Dans une Pologne partagée entre la Russie, l’Autriche et l’Allemagne, les mélodies de Moniuszko rappellent à chacun ce qu’il est. Elles lui parlent de l’amour, conquérant ou perdu, des rivières et des oiseaux, de la guerre meurtrière. De Jan Kochanowski, étoile de la Renaissance, à des contemporains comme Adam Asnyk en passant par le chantre du romantisme Adam Mickiewicz, elles illustrent une langue que les Russes, qui occupent les quatre cinquièmes du territoire de l’ancienne République des deux nations, voudraient bien faire oublier.
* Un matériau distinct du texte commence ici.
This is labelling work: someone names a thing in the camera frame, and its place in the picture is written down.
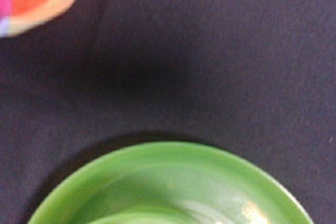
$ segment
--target green dish
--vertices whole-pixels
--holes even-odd
[[[313,224],[271,176],[233,154],[155,142],[104,155],[62,182],[28,224]]]

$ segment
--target dark fabric
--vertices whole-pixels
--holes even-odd
[[[336,222],[335,0],[77,0],[0,57],[0,223],[102,153],[178,139],[162,132],[248,159]]]

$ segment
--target navy cloth
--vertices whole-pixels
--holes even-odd
[[[335,80],[335,0],[77,0],[0,40],[0,223],[100,154],[179,136],[335,223]]]

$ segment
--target jadeite bowl
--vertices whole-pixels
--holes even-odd
[[[155,142],[104,155],[62,182],[28,224],[313,224],[271,176],[233,154]]]

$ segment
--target green bowl
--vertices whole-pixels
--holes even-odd
[[[313,224],[261,169],[194,143],[127,147],[79,169],[28,224]]]

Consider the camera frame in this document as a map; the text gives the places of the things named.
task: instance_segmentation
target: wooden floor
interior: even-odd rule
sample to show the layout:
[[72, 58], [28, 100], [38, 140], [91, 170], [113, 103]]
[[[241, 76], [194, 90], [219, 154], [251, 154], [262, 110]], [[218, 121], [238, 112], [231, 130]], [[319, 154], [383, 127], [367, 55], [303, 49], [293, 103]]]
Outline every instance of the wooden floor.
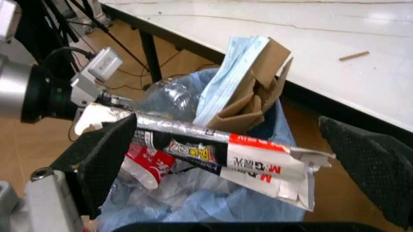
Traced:
[[[145, 61], [138, 31], [131, 30], [128, 25], [120, 21], [115, 21], [110, 31], [140, 60]], [[84, 38], [95, 50], [106, 46], [115, 48], [124, 61], [122, 70], [136, 75], [142, 73], [142, 66], [102, 31], [95, 29], [92, 34]], [[155, 44], [160, 64], [173, 57], [162, 66], [164, 77], [191, 73], [204, 64], [212, 63], [186, 50], [178, 52], [172, 44], [161, 39], [155, 38]], [[83, 41], [72, 46], [90, 50]], [[86, 60], [81, 55], [78, 57], [80, 62], [85, 64]], [[149, 75], [143, 77], [143, 85], [150, 82]], [[139, 77], [122, 72], [116, 72], [107, 84], [110, 87], [128, 84], [141, 88]], [[111, 92], [136, 100], [144, 96], [143, 91], [130, 88]], [[320, 136], [316, 114], [287, 100], [283, 101], [283, 107], [299, 146], [331, 152], [329, 145]], [[24, 185], [30, 174], [37, 168], [48, 166], [71, 144], [67, 137], [70, 126], [70, 121], [50, 118], [34, 125], [0, 118], [0, 180], [11, 182], [18, 194], [23, 196]], [[384, 231], [402, 231], [401, 228], [384, 219], [381, 212], [358, 189], [338, 161], [333, 160], [332, 164], [331, 169], [321, 169], [316, 174], [315, 211], [306, 214], [306, 221], [352, 221], [372, 225]]]

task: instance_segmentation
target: red and white packaging
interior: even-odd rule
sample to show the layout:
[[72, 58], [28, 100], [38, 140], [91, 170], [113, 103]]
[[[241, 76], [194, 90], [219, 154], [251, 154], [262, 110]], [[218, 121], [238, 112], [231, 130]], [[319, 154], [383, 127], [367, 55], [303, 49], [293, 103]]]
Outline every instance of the red and white packaging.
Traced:
[[156, 189], [174, 162], [174, 157], [162, 151], [131, 143], [122, 163], [122, 169], [147, 189]]

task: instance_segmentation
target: robotic arm
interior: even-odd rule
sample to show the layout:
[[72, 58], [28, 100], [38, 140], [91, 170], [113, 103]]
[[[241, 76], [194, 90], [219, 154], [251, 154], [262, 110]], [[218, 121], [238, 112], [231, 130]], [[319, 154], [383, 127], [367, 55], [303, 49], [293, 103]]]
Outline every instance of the robotic arm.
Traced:
[[[20, 12], [16, 2], [0, 0], [0, 43], [11, 42]], [[46, 60], [58, 52], [73, 49], [57, 49]], [[121, 64], [122, 60], [114, 49], [104, 48], [68, 82], [54, 78], [46, 67], [12, 62], [0, 54], [0, 116], [35, 123], [43, 117], [74, 120], [84, 107], [94, 101], [123, 107], [118, 104], [118, 99], [124, 98], [106, 93], [95, 83], [96, 80], [107, 81]]]

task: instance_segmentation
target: blue plastic bag
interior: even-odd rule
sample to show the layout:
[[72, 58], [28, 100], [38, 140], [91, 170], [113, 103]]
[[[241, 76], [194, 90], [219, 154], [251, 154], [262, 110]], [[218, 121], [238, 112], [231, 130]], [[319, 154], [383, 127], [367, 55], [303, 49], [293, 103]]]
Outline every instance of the blue plastic bag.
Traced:
[[[199, 95], [217, 69], [195, 72], [153, 89], [139, 109], [192, 121]], [[295, 146], [279, 100], [250, 136]], [[136, 222], [275, 222], [302, 221], [305, 210], [238, 186], [195, 168], [167, 175], [158, 189], [147, 190], [133, 178], [115, 180], [101, 207], [99, 231]]]

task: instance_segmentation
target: brown cardboard piece
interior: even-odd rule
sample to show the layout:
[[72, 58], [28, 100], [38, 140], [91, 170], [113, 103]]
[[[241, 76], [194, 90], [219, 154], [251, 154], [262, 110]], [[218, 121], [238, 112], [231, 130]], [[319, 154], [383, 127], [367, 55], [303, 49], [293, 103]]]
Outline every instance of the brown cardboard piece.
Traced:
[[253, 97], [248, 95], [219, 112], [208, 127], [242, 133], [248, 130], [252, 124], [257, 123], [257, 120], [261, 120], [260, 122], [264, 120], [261, 99], [257, 95]]
[[264, 121], [264, 113], [281, 95], [291, 66], [290, 59], [278, 80], [275, 74], [290, 51], [275, 40], [270, 41], [244, 76], [228, 105], [208, 124], [208, 127], [234, 133], [244, 133]]

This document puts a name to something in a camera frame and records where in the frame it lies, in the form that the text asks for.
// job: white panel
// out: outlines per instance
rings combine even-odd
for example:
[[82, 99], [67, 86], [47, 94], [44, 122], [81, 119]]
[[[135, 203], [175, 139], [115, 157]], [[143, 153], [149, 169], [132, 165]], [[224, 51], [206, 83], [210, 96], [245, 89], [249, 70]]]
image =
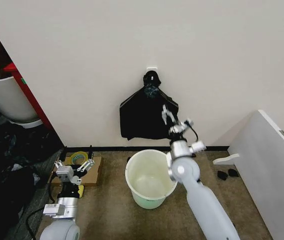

Quand il présente son Śpiewnik domowy [Chansonnier pour la maison] en 1842, Moniuszko rappelle que sa musique s’adresse à des hommes « qui sont nés et ont grandi sur une même terre », afin qu’ils y retrouvent « l’écho de leurs souvenirs d’enfance ».   

Avant d’être populaire par ses opéras, Moniuszko le fut par ces mélodies, dont certaines devinrent vite très célèbres. Plus de trois cents au total, regroupées en douze tomes – certains paraîtront après sa mort. Elles ont leur place dans l’histoire du genre, qui n’y a vu souvent que des bluettes nostalgiques d’une patrie perdue. C’est oublier que Moniuszko écrit remarquablement pour la voix et qu’il sait, à travers chaque poème, restituer une atmosphère, rejoignant parfois Schubert ou Schumann.  La magnifique anthologie de Mariusz Godlewski nous le rappelle, qui a choisi vingt-neuf mélodies montrant la variété de l’inspiration de Moniuszko.

Dès le « Tren X » de Kochanowski, où le poète pleure la mort de sa fille, la voix révèle le velours de son timbre, l’aisance de son aigu, déploie une ligne raffinée et des nuances délicates, sans outrance dans l’expression. Une douceur sensuelle nimbe la déclaration qu’est « Rozmowa » [Conversation]. Mais l’humour de « Kum i Kuma » n'échappe pas au chanteur, ni celui, même s’il pourrait ici aller plus loin, de « Dziad i Baba », où il campe le grand-père et la grand-mère peu pressés d’accueillir la mort qui frappe à leur porte. À l’opposé, fidèle à la sobriété désolée de Moniuszko, le baryton fait de la « Piosnka bez tytulu » [Chansonnette sans titre], parodie funèbre du « Connais-tu le pays » de Goethe, un pendant des Lieder les plus dépouillés du Voyage d’hiver schubertien : ce pays-là « triste pays, pauvre pays », n’est qu’un champ couvert d’ossements. Mais il caracole comme le héros du « Cracovien » sur son cheval de parade, tout fier de son amour. À l’unisson, le bel accompagnement de Radosław Kurek sur un Érard de 1838 nous ramène dans ces maisons où le Śpiewnik partait du cœur et allait au cœur.